PostgreSQL HA Cluster | Server Configuration

Client Apps : psql | pg_ctl | initdb | pg_basebackup | …

Configuration (fnames/locations) : pg_hba.conf

TL;DR

Streaming Replication : Symmetric Servers

Streaming Replication with Replication Slots implemented on a symmetrical pair of containerized PostgreSQL servers running in a Docker swarm stack. This is a native PostgreSQL (v12/13) implementation, sans external dependencies. The servers are stateless. State is maintained in the peristent data store mounted thereto.

The functional difference between the two servers is that one is in primary (read/write) mode and the other is in hot standby (read-only). The primary is continuously archiving, and the standby is continuously recovering; both per WAL (file) shipping. Separately, point-in-time recovery (PITR) and cluster backup (base backup) are available ad-hoc, imperatively, while the servers are online. All such functionality is per canonical PostgreSQL implementation.

The symmetrical arrangement is robust and simple to configure. The distinctions between the two servers amount to a zero-byte signal file (standby.signal) existing exclusively in the $PGDATA directory of whichever is in standby mode; that and the requisite anti-symmetrical settings of replication-connection parameters. Beyond that, they are identical. Each server has a unique host name, and each its own data and archive stores. Extending the scheme to multiple standby servers requires only cloning the one and the processes to configure it.
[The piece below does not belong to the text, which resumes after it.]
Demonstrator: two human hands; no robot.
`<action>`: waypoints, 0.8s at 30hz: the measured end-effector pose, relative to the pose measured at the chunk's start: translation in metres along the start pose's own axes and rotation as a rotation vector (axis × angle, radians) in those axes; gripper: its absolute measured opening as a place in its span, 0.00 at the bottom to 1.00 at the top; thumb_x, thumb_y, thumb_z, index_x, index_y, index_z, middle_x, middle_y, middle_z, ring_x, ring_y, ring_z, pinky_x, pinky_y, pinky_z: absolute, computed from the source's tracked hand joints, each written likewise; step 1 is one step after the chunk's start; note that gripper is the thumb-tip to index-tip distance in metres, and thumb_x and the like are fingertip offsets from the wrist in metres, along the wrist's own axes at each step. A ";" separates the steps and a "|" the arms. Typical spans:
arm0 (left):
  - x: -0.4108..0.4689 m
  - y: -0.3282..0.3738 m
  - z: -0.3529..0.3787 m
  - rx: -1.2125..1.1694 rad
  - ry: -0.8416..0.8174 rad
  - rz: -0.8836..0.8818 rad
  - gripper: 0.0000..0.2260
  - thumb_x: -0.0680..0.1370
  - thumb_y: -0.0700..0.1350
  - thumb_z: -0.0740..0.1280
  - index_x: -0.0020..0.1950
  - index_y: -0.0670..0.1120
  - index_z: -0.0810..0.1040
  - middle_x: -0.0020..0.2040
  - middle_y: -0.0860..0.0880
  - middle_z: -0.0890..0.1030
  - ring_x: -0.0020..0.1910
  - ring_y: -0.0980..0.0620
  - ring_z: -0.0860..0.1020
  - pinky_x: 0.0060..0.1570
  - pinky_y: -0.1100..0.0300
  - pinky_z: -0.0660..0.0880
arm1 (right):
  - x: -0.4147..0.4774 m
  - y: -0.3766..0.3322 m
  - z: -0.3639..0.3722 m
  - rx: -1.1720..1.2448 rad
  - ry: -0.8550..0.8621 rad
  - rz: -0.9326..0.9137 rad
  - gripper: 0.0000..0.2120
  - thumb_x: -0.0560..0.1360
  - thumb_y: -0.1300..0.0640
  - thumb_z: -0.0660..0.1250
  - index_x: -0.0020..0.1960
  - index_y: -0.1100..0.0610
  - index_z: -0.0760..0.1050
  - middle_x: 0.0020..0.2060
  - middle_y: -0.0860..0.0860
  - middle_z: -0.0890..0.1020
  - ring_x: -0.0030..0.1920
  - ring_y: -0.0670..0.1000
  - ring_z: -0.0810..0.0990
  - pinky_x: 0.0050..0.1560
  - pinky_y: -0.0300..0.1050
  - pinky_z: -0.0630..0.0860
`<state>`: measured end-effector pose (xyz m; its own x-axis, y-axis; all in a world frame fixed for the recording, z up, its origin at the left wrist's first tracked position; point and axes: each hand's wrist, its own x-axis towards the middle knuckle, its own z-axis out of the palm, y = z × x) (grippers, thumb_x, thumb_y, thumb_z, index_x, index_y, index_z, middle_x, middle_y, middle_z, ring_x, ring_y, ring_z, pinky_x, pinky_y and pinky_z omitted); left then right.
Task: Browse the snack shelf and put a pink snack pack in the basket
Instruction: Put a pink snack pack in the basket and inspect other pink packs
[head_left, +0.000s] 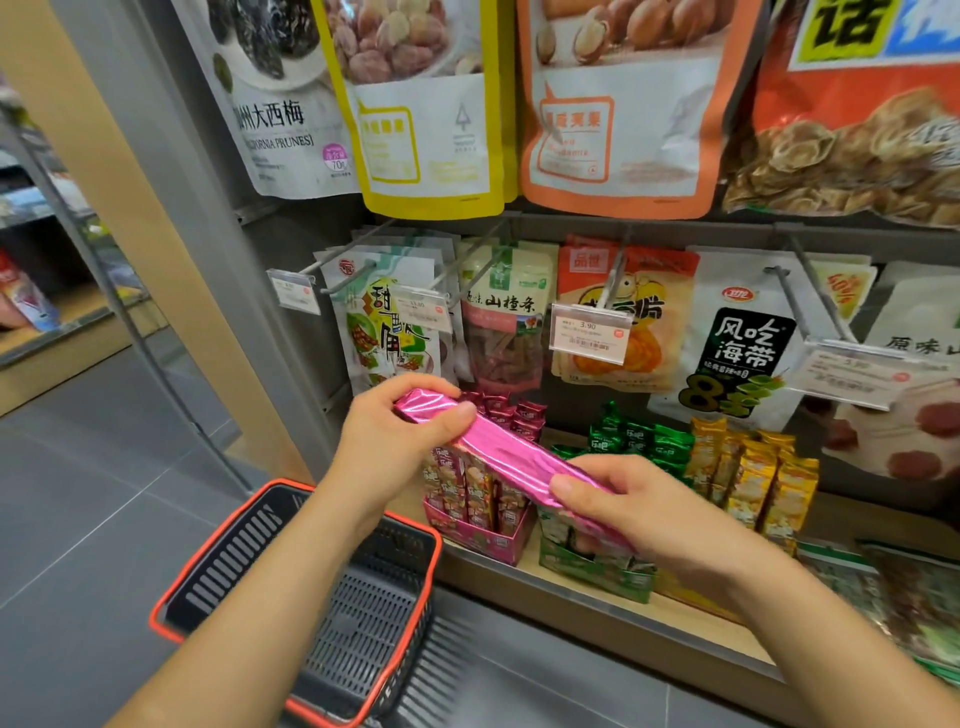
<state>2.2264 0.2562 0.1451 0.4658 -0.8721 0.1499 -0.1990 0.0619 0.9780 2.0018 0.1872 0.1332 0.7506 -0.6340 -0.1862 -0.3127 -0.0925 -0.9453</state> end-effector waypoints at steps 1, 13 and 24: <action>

Note that primary/standby are operational declarations, whereas each server/service is configured per hardware declarations and its relevant identity and connection parameters. The point being the former are swappable, while the latter must remain immutable; the (operational) role of a server/service is what toggles, not the server-service-hardware associations. All relevant code must abide the distinction. In a containerized deployment, each PostgreSQL server is a named service, constrained (tethered) to its (configured) hardware regardless of its container(s) popping in and out of existence to provide the services.

Bootstrapping and ad hoc backup (tarball) processes both utilize the same PostgreSQL utility (pg_basebackup); both operating on the $PGDATA directory. After servers' initialization and bootstrap, failover(s) are performed by merely adding the standby.signal file to the former (demoted) primary, and deleting same from the former (promoted) standy. PITR is performed similarly. Though the servers can swap modes on demand at any time, the scheme is primarily for automated failover. Total transition time is set by application latency; there should never be two primary servers, so the demote/promote duration should be sufficient to assure this. Lest the PostgreSQL servers are spread across the globe, this is typically tens of milliseconds. That's the duration over which clients would lose write access on failover (or any other change of primary).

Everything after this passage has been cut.